### Exercise details
Search the entries below for the word "Robot" and copy each line that has it.

Recorded data:

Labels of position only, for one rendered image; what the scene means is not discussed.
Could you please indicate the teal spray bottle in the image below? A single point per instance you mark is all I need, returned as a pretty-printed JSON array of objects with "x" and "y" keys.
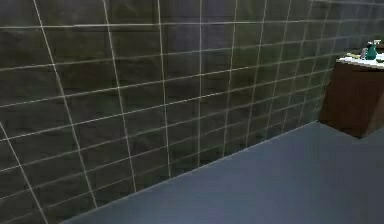
[{"x": 371, "y": 51}]

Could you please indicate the brown cabinet with white top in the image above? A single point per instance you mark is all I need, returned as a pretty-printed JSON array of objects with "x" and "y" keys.
[{"x": 353, "y": 96}]

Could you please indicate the small grey bottle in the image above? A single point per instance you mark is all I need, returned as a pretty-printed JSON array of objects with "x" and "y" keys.
[{"x": 363, "y": 53}]

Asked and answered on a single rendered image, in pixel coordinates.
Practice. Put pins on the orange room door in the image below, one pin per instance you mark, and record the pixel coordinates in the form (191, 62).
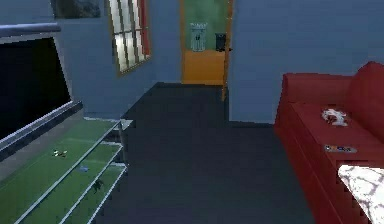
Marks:
(227, 50)

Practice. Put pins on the black box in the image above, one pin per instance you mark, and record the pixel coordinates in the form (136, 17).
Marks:
(220, 42)

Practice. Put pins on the grey slatted bin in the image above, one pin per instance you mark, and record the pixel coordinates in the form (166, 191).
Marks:
(198, 36)

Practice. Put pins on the window with red curtain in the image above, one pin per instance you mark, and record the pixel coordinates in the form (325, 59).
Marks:
(130, 33)

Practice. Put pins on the small black object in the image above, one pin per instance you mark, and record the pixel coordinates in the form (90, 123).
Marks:
(97, 185)

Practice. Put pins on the small blue object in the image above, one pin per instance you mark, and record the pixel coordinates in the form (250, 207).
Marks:
(83, 169)

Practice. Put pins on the red sofa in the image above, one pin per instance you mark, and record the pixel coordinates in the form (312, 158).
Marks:
(320, 133)

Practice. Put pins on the small yellow white object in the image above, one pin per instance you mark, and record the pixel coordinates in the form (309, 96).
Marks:
(60, 153)

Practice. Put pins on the green glass television stand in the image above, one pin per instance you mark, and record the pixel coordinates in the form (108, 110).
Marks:
(60, 173)

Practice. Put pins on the grey remote control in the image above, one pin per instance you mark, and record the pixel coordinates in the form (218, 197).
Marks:
(340, 148)

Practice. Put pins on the black television set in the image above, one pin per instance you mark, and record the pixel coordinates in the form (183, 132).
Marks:
(26, 86)

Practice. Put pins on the white patterned cushion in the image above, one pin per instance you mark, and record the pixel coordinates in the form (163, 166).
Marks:
(365, 190)

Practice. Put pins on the dark framed wall picture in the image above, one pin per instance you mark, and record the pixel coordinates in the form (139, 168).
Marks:
(76, 8)

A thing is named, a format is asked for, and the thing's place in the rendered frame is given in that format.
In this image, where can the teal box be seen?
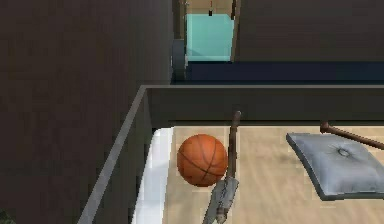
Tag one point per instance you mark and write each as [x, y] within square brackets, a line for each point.
[209, 38]

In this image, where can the dark blue bed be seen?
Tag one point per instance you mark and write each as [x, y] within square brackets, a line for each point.
[283, 71]

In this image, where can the green house plant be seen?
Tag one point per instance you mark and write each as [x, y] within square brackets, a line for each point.
[4, 218]

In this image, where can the orange basketball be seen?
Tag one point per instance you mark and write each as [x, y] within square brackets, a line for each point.
[200, 160]

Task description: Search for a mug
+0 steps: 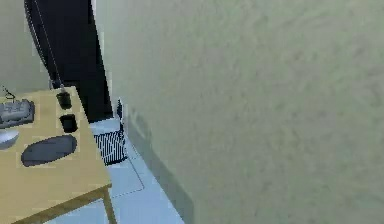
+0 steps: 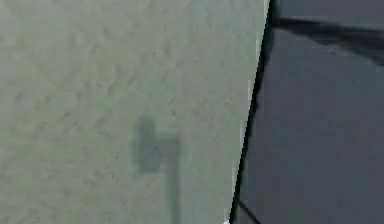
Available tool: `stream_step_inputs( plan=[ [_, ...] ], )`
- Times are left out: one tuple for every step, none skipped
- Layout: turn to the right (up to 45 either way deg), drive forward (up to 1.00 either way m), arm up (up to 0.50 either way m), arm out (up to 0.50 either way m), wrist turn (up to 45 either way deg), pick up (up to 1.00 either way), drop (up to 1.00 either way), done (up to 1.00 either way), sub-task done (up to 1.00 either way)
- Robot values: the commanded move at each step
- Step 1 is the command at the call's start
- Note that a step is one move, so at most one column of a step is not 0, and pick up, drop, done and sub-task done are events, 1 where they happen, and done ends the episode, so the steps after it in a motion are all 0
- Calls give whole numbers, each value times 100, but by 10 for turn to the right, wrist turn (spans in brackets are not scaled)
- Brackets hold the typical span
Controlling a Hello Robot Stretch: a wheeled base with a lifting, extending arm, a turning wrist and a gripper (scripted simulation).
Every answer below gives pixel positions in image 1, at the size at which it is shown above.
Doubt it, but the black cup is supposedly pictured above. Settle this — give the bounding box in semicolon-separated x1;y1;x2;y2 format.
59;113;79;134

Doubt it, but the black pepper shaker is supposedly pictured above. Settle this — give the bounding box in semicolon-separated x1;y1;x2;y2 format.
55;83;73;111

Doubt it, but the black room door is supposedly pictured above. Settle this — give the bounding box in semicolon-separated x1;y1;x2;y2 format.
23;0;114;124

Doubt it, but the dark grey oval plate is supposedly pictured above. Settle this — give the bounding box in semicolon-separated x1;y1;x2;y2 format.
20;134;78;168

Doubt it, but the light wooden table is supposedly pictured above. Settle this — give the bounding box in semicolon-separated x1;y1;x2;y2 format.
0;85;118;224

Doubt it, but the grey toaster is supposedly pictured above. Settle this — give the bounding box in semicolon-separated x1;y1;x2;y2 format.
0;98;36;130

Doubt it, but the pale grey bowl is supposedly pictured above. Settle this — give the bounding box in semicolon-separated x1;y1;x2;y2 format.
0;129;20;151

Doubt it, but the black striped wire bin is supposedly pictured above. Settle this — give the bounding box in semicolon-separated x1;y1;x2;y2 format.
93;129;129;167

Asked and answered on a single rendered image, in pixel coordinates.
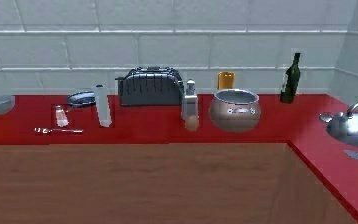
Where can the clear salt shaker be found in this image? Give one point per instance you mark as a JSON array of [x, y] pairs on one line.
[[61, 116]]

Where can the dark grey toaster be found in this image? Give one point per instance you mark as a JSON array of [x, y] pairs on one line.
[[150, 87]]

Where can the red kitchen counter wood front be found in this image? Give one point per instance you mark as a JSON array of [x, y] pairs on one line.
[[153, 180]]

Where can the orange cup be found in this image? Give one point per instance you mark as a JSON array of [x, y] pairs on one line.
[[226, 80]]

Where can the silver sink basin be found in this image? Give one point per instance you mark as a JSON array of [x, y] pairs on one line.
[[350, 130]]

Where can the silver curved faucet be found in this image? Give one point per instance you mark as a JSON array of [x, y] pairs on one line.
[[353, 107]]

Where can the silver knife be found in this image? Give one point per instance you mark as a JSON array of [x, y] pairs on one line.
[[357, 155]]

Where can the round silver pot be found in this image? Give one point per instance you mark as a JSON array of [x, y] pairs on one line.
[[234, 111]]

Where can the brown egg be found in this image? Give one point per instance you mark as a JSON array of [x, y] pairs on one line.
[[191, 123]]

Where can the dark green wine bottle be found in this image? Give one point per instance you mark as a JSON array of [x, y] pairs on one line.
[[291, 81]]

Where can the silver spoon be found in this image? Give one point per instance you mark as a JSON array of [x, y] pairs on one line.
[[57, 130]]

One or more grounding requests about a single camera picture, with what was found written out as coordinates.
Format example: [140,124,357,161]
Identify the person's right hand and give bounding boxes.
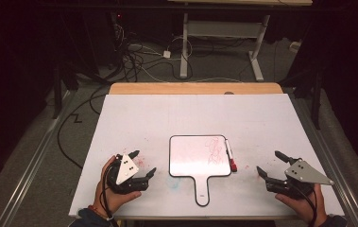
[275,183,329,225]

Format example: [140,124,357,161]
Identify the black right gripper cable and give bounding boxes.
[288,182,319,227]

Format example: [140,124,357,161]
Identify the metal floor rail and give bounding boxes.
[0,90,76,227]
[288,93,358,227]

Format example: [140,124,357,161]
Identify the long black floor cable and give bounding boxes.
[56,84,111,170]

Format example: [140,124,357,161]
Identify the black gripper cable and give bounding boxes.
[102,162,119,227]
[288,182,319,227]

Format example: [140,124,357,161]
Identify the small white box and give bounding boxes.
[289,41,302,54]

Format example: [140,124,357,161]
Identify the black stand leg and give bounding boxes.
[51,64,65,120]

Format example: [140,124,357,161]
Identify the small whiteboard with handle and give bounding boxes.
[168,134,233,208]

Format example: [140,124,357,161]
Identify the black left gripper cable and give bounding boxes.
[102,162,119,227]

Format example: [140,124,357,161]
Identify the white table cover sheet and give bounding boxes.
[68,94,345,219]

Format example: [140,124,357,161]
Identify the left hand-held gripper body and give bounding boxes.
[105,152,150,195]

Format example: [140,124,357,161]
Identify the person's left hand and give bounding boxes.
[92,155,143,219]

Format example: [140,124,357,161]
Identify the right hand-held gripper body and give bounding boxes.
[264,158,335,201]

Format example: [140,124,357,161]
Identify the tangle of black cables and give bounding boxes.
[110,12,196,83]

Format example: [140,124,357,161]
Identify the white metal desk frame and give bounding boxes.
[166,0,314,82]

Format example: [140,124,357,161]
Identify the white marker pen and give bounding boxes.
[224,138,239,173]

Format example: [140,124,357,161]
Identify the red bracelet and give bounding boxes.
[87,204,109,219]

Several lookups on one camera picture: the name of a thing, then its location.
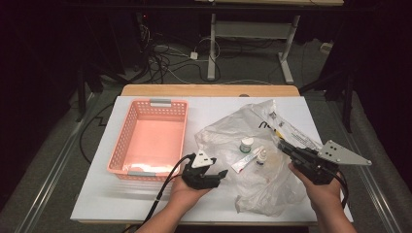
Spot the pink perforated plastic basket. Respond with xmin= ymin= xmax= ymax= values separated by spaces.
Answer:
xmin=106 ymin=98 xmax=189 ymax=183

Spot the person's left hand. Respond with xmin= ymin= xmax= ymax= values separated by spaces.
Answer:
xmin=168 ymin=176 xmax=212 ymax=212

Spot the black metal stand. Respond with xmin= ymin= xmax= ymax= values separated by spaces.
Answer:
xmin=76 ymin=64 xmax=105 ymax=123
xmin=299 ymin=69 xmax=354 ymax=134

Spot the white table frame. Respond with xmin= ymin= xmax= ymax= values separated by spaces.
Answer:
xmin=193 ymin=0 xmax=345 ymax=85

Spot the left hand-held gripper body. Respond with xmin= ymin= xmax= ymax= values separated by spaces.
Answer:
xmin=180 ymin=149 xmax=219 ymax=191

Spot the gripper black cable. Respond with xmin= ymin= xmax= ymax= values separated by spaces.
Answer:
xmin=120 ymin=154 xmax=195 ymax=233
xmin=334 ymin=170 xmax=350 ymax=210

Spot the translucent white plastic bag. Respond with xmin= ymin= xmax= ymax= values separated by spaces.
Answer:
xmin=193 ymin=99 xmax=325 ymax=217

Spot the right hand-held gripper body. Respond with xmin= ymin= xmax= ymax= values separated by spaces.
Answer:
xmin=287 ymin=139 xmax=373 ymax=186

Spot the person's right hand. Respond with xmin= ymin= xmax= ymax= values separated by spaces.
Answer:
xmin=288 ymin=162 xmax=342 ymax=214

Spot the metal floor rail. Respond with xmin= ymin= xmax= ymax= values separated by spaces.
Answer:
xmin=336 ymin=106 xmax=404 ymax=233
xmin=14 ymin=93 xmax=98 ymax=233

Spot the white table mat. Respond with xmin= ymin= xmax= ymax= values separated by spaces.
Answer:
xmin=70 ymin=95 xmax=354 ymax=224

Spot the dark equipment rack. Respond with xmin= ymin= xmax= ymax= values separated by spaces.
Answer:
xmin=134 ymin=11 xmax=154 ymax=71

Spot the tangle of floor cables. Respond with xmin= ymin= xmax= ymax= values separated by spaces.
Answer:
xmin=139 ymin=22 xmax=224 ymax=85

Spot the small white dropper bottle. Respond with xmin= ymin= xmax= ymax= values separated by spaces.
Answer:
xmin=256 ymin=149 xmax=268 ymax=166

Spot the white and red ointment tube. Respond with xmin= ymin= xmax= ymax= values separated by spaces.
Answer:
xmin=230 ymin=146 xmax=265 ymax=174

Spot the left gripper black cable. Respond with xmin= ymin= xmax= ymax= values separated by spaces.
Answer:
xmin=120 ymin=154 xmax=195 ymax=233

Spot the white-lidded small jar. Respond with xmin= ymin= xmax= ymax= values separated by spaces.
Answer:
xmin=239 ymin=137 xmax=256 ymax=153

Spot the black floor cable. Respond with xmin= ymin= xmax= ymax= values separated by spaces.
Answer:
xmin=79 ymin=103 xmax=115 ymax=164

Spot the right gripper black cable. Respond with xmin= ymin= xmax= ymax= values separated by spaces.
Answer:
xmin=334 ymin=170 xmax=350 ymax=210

### Answer to the exercise
- Robot values: the commanded move at each step
Controlling a Hello Robot Stretch: a wheeled base with a lifting, extending arm, a turning wrist and a gripper (scripted simulation).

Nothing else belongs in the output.